§ **EXERCISE INSTRUCTIONS**
Print each line once more, unchanged, from the line holding "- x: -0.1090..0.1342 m" to the end of the listing below.

§ **SUPPLIED MATERIAL**
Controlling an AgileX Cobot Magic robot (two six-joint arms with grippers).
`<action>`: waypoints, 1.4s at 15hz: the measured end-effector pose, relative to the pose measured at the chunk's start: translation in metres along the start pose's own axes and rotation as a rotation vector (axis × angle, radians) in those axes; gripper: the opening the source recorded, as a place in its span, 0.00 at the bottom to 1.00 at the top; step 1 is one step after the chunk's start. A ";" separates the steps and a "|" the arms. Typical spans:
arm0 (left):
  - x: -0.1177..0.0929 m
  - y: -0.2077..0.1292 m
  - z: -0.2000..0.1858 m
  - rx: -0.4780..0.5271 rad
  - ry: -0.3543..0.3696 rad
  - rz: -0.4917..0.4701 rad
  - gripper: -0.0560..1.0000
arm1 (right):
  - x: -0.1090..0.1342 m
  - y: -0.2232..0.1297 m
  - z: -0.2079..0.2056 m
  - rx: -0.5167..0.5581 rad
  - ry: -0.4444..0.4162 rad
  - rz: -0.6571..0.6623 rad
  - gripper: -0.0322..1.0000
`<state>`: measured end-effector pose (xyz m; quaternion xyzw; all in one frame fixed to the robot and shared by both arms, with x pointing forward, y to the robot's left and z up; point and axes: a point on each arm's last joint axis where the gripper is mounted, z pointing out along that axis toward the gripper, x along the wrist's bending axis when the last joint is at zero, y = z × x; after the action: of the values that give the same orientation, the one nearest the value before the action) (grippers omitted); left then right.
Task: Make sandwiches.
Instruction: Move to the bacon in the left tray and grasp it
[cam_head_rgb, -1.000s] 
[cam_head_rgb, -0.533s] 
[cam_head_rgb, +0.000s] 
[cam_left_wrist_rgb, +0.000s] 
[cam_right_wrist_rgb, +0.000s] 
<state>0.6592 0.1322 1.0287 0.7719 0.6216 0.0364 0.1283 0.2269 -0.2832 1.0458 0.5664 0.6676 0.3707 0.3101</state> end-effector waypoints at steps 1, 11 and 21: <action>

§ **SOLUTION TO THIS EXERCISE**
  - x: -0.1090..0.1342 m
  - y: -0.2232..0.1297 m
  - z: -0.2079..0.2056 m
  - rx: -0.5167..0.5581 rad
  - ry: -0.4444..0.4162 rad
  - rz: -0.6571..0.6623 rad
  - gripper: -0.0322..1.0000
`<state>`: measured end-effector pose (xyz m; quaternion xyzw; all in one frame fixed to the robot and shared by both arms, with x pointing forward, y to the robot's left and z up; point and axes: a point on each arm's last joint axis where the gripper is mounted, z pointing out along that axis toward the gripper, x along the wrist's bending axis when the last joint is at zero, y = z × x; after the action: of the values that give the same orientation, the one nearest the value before the action) (grippers omitted); left then right.
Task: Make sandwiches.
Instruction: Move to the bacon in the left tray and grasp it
[cam_head_rgb, -1.000s] 
[cam_head_rgb, -0.533s] 
[cam_head_rgb, +0.000s] 
[cam_left_wrist_rgb, +0.000s] 
[cam_right_wrist_rgb, +0.000s] 
<state>0.6592 0.1322 1.0287 0.7719 0.6216 0.0364 0.1283 0.2269 -0.2832 1.0458 0.5664 0.6676 0.3707 0.3101</state> end-effector waypoints at steps 1, 11 and 21: <action>

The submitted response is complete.